— TASK STATEMENT —
This task calls for the lines below starting at the one containing "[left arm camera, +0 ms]" and ending at the one containing "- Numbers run", repeated exactly with both ends kept and pictures left out.

— DATASET RECORDS —
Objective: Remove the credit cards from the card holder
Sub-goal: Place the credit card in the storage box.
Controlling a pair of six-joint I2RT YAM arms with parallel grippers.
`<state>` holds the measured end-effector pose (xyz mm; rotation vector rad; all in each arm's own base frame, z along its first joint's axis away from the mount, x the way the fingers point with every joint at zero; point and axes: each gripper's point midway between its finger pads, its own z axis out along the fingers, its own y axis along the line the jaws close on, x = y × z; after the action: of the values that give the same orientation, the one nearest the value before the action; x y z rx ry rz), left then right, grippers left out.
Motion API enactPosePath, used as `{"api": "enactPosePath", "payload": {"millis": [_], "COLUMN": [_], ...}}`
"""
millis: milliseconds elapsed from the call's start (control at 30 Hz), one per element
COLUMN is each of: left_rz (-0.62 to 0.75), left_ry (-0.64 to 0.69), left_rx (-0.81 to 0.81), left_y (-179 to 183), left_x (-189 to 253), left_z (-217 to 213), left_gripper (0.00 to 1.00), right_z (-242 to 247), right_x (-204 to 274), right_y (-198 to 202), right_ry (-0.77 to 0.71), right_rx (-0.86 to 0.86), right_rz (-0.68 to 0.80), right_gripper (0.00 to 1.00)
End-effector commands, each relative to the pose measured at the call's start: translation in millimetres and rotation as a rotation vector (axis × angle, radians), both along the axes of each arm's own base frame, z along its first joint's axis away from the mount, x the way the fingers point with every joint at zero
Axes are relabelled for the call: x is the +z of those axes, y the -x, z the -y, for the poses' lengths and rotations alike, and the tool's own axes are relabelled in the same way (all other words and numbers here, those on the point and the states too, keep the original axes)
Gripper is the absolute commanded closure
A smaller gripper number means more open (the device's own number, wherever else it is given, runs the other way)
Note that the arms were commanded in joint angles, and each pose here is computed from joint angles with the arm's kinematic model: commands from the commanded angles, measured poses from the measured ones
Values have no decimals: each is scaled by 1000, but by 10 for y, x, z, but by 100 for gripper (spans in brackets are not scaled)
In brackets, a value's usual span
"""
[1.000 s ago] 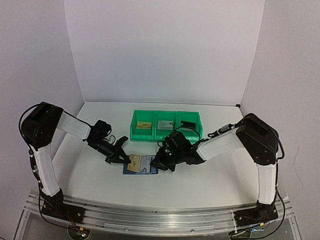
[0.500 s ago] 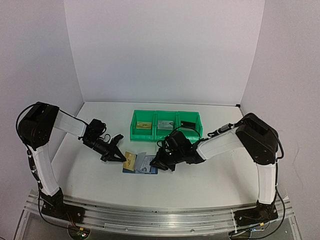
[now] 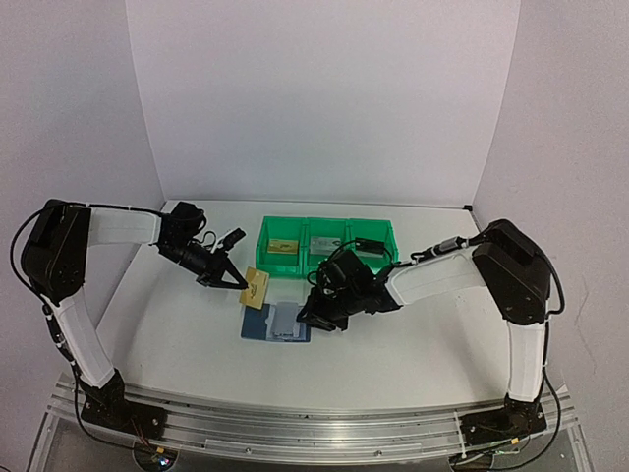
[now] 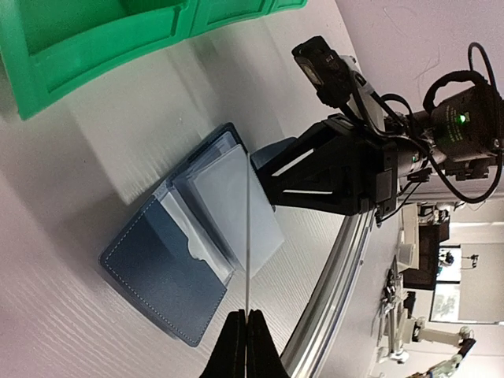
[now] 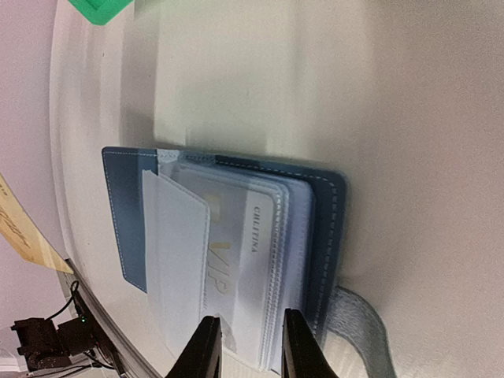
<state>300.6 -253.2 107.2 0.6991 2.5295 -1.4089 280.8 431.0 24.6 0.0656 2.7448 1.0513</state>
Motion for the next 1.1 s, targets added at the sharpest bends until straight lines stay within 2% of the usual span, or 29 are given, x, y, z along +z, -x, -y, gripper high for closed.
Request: {"api": "enactPosePath", "payload": {"millis": [0,133,200,267,367,467,667,733,900,1067], "left_rz": [192,305,359,421,484,481,399,325,106,-106], "left_ry": [-20,-36,-42,-43,-26,19,192,236,290,313], "left_rx": [-61,-139,-195,-263,-351,-353,-120,4,389,622], "left_y": [-114,-130,-109,-51,74,124,42,-27,-493,-863], "left_x": [375,551,648,744,876,1042,1405,1511,1481,1306], "left_z": [-34,-46,-50,-50,-10,47,178,192,164,213], "left_gripper": [100,100,100,100,100,100,100,100,100,100], "right_z": [270,495,535,496,228,15,-82,-56,125,369], "right_x": [453,898,1169,1514,1971,2200,2391,2400,2362,2149], "right_y": [-187,-343,-411,-443,-378,-322,-403,-425,-577,-727], "right_ry": [97,137,152,143,62,-16,-115,-147,-175,-116], "right_rx": [-53,-68,-28,53,267,388,339,312,183,8], "right_rz": [110,265,383,515,700,780,771,750,683,613], "right_gripper": [73,67,59,50,39,37,36,36,36,36]}}
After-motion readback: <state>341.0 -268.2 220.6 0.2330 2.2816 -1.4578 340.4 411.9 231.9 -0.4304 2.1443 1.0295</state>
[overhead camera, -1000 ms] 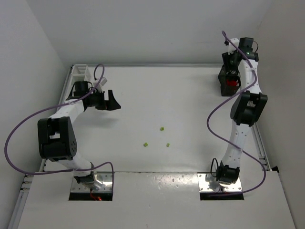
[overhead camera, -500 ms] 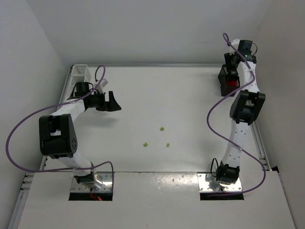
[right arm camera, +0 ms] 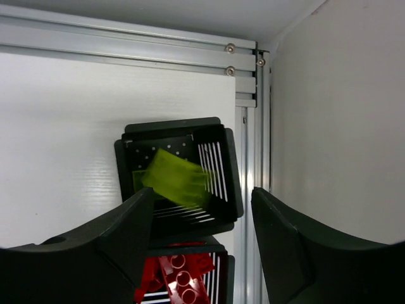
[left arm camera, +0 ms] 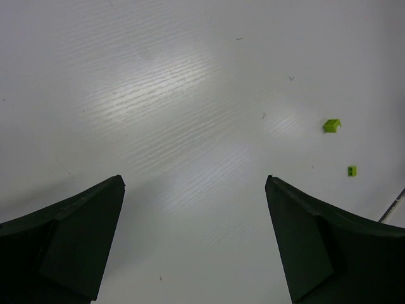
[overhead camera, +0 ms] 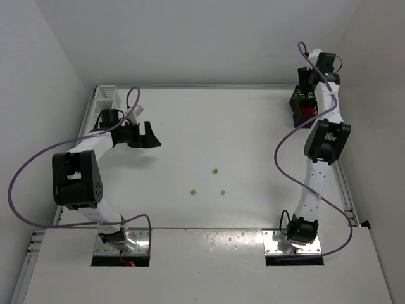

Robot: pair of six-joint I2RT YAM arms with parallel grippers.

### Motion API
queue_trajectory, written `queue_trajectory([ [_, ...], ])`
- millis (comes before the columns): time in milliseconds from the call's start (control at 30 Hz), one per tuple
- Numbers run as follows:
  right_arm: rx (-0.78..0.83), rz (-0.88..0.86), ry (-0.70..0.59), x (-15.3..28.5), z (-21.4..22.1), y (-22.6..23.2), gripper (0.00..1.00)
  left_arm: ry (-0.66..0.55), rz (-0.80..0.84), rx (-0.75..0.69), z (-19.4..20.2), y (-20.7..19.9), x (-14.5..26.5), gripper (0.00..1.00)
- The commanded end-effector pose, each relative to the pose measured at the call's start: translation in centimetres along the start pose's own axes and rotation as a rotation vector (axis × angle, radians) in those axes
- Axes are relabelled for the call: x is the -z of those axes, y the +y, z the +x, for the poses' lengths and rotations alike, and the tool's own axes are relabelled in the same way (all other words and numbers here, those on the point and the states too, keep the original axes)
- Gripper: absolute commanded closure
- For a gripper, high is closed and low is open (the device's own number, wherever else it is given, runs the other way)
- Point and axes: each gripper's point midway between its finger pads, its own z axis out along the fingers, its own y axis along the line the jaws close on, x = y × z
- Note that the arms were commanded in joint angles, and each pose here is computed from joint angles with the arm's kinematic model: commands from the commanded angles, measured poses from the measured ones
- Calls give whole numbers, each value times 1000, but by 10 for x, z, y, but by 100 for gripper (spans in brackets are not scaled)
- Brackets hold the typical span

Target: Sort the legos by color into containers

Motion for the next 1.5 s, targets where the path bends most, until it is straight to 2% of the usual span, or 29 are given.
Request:
queue_trajectory([
  [0, -52, -19, -98, 24, -37, -7, 37, -36, -4, -17, -15, 4, 3, 0],
  [133, -47, -152, -129, 53, -50, 13, 37, -23, 5, -8, -10, 2, -3, 0],
  [167, -43, -162, -179, 74, -68, 10, 38, -23, 5, -8, -10, 2, -3, 0],
  [200, -42, -214, -175, 74, -54, 24, 38, -34, 4, -18, -11, 1, -1, 0],
  [267, 52, -225, -282, 107, -69, 42, 38, -50, -1, -44, -17, -4, 0, 0],
  [300, 111, -231, -370, 145, -74, 53, 38, -47, -14, -42, -14, -2, 1, 0],
  [333, 180, -245, -406, 163, -75, 63, 38, -59, -8, -63, -18, -8, 2, 0],
  [367, 221, -316, -378, 174, -61, 92, 38, -45, -10, -63, -13, -10, -1, 0],
  [400, 254, -368, -399, 197, -63, 104, 40, -53, -10, -70, -15, -11, 1, 0],
  [533, 332, -609, -263, 227, -11, 170, 57, -52, -8, -100, -17, -22, -2, 0],
  [633, 398, -774, -122, 246, 49, 226, 65, -59, -17, -106, -19, -22, 0, 0],
  [733, 499, -932, 23, 266, 117, 283, 68, -59, -17, -106, -19, -22, 0, 0],
  [800, 565, -991, 73, 276, 153, 316, 69, -52, -17, -100, -15, -22, 0, 0],
  [867, 596, -1014, 70, 284, 165, 334, 68, -51, -26, -109, -15, -20, 0, 0],
  [933, 671, -1033, 62, 289, 176, 357, 60, -58, -35, -114, -17, -20, 2, 0],
  [1000, 726, -1059, 111, 286, 195, 377, 51, -51, -35, -109, -15, -18, 0, 0],
  [1333, 998, -1147, 63, 271, 216, 422, 51, -53, -29, -93, -19, -15, 3, 0],
  [1467, 1054, -1100, -7, 259, 206, 428, 51, -51, -36, -81, -17, -10, 3, 0],
])
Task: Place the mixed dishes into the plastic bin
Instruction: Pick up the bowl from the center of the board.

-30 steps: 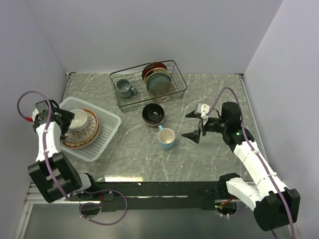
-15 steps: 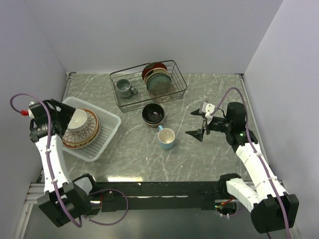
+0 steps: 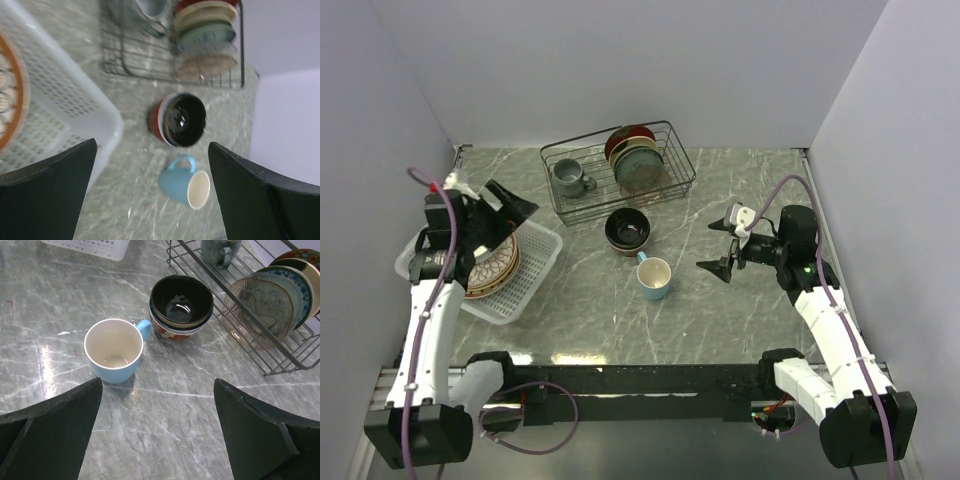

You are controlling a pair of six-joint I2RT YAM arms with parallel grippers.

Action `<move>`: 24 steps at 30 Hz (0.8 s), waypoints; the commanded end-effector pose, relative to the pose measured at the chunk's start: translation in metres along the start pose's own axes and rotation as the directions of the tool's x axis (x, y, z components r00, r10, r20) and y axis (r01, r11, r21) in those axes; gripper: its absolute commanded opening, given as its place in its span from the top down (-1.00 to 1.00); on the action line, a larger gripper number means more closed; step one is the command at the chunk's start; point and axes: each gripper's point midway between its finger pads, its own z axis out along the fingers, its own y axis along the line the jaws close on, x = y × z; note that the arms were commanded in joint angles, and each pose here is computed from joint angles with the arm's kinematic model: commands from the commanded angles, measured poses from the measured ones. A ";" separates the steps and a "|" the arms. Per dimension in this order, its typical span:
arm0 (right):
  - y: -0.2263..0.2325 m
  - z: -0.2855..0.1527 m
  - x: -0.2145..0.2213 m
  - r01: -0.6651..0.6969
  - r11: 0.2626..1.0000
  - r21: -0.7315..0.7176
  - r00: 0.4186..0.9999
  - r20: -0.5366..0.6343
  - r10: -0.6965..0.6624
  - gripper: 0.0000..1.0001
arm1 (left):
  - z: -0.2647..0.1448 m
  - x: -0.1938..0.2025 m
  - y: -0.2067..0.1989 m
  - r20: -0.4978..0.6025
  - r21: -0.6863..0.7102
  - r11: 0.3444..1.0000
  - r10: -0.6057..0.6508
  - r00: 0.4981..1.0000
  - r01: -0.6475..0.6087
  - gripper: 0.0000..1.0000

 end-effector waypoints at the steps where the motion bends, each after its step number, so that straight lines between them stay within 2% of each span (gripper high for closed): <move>1: -0.001 -0.002 0.001 0.023 1.000 -0.001 1.000 0.001 -0.023 -1.00 | 0.007 0.022 -0.040 -0.062 0.134 0.988 0.084 0.995 -0.075 -0.99; 5: -0.001 -0.003 0.002 0.033 0.999 0.000 0.999 -0.005 -0.033 -1.00 | 0.018 0.046 -0.054 -0.134 0.174 0.980 0.124 0.983 -0.100 -0.99; 12: -0.001 -0.003 0.004 0.037 0.999 -0.003 0.999 -0.015 -0.037 -1.00 | 0.025 0.098 -0.095 -0.225 0.345 0.926 0.242 0.944 -0.155 -0.99; 24: 0.000 -0.005 0.006 0.051 0.999 -0.004 0.998 -0.023 -0.051 -1.00 | 0.062 0.151 -0.113 -0.298 0.341 0.910 0.343 0.891 -0.237 -0.99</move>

— RESPONSE AREA —
[left arm camera, +0 ms] 
[overhead camera, +0 ms] 

Robot: pair of six-joint I2RT YAM arms with parallel grippers.

### Motion API
queue_trajectory, written `queue_trajectory([ [_, ...], ])`
- millis (comes before the columns): time in milliseconds from the call's start (control at 30 Hz), one per tuple
- Numbers run as follows:

The output for this exercise is finished.